§ **PROBLEM REQUIREMENTS**
What number of lines in the data below contain the string "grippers"? Answer with that number alone.

§ **MATERIAL PROVIDED**
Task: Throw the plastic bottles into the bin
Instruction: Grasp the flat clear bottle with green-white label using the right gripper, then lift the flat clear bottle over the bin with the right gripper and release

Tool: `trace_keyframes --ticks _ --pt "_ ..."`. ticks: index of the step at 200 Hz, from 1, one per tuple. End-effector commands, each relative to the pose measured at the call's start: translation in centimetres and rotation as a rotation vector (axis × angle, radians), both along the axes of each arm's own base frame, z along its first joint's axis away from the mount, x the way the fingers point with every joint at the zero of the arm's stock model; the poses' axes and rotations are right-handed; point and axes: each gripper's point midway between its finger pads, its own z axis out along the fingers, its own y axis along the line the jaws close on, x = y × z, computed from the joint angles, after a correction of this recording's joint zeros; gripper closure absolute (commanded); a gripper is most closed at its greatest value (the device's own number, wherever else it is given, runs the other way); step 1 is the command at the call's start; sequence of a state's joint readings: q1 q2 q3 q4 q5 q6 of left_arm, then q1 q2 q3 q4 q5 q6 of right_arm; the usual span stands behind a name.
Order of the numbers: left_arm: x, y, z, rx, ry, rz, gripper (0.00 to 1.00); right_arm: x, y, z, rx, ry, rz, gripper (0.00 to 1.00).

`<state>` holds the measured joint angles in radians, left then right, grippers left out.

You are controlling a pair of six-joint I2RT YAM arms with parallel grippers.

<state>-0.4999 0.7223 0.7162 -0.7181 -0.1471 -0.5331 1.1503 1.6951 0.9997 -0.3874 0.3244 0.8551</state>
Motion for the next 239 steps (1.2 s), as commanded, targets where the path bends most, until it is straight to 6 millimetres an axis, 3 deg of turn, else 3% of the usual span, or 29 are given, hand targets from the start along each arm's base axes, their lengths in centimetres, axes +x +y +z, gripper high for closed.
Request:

§ **ANSWER FOR THIS EXERCISE**
2